(Data extracted from a collection)
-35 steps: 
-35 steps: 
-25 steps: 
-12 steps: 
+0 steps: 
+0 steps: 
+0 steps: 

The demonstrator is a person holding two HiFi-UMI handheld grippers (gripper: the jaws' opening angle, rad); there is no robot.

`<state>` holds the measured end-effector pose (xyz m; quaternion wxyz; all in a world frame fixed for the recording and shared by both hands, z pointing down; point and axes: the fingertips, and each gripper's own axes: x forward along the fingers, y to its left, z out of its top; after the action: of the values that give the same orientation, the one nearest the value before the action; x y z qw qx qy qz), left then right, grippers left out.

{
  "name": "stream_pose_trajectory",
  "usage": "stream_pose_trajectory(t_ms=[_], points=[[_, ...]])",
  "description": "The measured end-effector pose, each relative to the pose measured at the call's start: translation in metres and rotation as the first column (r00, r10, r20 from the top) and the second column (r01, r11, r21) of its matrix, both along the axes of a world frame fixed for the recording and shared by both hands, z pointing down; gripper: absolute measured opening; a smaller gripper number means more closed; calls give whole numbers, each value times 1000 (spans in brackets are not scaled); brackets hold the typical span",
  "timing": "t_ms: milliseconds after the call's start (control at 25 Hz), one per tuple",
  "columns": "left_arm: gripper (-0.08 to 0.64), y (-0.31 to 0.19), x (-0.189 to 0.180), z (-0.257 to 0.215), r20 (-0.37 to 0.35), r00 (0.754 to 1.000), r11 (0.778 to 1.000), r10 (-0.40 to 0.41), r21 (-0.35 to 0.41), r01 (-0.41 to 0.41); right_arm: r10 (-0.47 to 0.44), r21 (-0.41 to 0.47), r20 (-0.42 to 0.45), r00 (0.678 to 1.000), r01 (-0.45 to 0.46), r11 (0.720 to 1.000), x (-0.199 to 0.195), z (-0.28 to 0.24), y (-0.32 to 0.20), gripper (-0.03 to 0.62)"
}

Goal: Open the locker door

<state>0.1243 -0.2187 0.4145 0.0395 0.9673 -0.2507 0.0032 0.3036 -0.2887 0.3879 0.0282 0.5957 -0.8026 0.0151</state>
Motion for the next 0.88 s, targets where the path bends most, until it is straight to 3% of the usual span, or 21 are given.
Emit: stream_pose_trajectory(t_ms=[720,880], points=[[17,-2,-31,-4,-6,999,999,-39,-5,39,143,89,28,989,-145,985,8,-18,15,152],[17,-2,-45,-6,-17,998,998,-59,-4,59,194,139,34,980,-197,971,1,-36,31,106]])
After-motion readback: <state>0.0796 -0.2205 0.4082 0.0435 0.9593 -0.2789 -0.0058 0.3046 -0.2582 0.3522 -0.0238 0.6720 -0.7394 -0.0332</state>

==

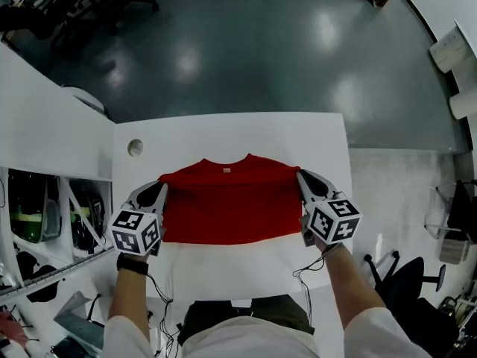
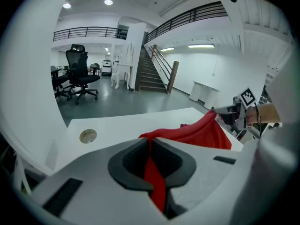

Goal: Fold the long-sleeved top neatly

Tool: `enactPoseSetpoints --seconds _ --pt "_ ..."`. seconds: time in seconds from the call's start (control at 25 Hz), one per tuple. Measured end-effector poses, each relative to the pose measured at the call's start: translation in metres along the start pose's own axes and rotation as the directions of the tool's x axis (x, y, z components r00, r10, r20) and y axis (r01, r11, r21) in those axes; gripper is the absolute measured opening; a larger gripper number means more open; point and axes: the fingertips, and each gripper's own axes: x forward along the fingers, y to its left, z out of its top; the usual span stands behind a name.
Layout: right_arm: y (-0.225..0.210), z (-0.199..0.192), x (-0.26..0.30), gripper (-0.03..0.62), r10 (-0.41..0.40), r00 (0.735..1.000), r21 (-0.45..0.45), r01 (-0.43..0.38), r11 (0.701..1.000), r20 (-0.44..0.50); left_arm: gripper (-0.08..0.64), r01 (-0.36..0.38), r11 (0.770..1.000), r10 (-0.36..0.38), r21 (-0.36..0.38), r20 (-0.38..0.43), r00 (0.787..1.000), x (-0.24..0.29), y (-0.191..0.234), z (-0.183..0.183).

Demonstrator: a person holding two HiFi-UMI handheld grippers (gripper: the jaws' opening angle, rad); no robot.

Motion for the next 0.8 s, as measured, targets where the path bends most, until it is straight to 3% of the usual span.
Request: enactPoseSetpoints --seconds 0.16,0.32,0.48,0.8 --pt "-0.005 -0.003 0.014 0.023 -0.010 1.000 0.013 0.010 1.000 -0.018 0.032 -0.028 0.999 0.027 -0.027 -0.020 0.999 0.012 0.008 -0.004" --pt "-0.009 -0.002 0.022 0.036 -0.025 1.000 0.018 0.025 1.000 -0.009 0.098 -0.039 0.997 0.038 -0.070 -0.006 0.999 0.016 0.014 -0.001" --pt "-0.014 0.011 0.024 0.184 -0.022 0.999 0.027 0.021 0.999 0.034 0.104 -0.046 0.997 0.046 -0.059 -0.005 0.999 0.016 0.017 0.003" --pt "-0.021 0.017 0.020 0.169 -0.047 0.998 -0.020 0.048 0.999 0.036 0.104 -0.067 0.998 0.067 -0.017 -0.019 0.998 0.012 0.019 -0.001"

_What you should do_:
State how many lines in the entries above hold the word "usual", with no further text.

_Answer to this task_:
3